**What is required**
Copy out each line of the data below in which the string "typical" appears.

**Raw data**
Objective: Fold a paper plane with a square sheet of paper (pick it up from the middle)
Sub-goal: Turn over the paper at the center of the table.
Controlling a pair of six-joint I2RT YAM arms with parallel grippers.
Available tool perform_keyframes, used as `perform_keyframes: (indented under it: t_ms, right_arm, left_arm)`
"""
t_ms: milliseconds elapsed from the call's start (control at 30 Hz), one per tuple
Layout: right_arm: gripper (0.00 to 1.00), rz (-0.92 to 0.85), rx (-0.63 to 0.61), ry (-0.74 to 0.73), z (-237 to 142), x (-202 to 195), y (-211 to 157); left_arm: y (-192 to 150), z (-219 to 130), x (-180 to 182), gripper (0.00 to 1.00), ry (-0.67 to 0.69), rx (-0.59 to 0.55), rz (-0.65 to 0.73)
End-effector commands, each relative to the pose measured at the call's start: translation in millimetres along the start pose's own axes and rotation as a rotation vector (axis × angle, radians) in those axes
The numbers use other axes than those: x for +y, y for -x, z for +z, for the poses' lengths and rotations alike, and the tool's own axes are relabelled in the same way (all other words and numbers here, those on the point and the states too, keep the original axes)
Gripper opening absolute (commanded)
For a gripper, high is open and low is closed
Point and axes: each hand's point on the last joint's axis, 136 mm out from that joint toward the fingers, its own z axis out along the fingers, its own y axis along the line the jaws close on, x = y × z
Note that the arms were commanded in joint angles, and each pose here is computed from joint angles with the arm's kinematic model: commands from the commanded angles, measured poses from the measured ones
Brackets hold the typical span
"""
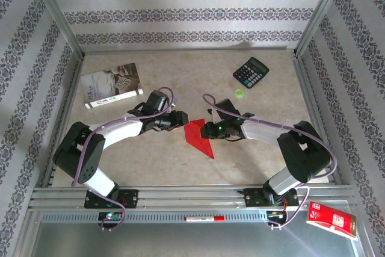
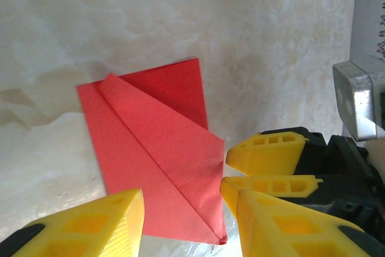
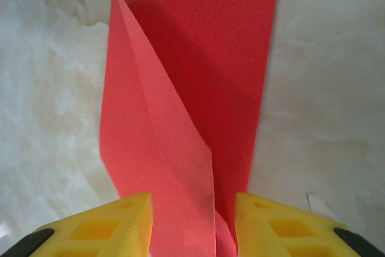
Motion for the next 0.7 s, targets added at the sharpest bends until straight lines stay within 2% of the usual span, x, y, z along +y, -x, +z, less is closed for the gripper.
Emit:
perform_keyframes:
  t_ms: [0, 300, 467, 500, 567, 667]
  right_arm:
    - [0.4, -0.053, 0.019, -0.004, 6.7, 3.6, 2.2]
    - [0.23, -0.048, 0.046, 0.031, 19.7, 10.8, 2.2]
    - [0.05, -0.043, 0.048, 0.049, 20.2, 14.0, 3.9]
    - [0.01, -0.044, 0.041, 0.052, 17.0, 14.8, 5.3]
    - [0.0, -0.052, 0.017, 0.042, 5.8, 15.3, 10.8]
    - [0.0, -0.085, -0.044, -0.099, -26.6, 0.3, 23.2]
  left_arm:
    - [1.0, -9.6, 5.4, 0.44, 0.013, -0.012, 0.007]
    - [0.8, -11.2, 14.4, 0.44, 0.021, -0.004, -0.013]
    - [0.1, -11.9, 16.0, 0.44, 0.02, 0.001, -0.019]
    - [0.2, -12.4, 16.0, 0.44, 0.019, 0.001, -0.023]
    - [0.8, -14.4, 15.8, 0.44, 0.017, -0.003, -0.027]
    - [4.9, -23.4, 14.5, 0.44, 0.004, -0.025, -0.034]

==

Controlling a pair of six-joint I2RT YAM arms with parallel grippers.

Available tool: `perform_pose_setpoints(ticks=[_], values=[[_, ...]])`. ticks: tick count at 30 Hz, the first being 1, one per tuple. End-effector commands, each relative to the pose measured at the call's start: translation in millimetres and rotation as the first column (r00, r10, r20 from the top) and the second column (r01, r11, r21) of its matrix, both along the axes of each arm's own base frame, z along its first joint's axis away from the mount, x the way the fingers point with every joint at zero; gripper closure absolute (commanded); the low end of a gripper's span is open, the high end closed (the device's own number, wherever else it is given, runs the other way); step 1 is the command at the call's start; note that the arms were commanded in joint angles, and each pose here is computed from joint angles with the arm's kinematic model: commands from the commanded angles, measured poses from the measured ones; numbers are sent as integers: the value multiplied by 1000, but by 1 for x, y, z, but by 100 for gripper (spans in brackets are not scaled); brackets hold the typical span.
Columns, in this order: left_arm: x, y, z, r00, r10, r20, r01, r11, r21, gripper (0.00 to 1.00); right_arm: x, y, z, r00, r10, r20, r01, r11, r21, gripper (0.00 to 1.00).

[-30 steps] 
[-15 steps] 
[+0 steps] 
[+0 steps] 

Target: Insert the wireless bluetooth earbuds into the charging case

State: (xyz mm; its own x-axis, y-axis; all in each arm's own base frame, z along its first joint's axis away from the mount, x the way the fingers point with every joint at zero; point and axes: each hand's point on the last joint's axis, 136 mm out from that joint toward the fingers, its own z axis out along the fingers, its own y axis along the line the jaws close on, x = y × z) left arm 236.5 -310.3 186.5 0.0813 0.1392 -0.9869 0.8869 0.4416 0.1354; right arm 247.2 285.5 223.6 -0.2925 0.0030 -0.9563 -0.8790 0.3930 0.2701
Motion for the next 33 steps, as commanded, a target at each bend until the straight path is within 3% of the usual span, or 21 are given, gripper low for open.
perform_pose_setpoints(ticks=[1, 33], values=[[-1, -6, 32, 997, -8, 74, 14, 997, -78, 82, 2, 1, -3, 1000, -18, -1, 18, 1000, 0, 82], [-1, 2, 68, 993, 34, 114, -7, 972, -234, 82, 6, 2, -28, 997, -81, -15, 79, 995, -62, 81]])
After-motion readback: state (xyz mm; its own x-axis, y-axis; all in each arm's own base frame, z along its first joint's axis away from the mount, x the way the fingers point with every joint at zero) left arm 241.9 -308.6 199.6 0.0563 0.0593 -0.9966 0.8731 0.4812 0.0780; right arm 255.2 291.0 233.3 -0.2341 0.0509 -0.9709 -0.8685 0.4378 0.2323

**Output for this exercise**
Brackets hold the typical span
Available tool: `perform_pose_setpoints(ticks=[_], values=[[_, ...]])`. ticks: tick count at 30 Hz, the first being 1, one per tuple. End-effector commands, each relative to the pose measured at the call's start: translation in millimetres and rotation as the first column (r00, r10, r20 from the top) and the second column (r01, r11, r21) of its matrix, both along the axes of each arm's own base frame, z along its first joint's axis away from the mount, x the way the fingers point with every joint at zero; gripper closure absolute (commanded); the low end of a gripper's span is open, the high end closed (the device's own number, wherever else it is given, runs the other way); step 1 is the command at the call's start; note that the arms were commanded in joint angles, and each pose here is computed from joint angles with the arm's kinematic model: commands from the commanded angles, measured poses from the measured ones; numbers are sent as integers: the value multiplied by 1000, but by 1 for x, y, z, but by 100 for gripper (spans in brackets are not scaled); brackets hold the typical span.

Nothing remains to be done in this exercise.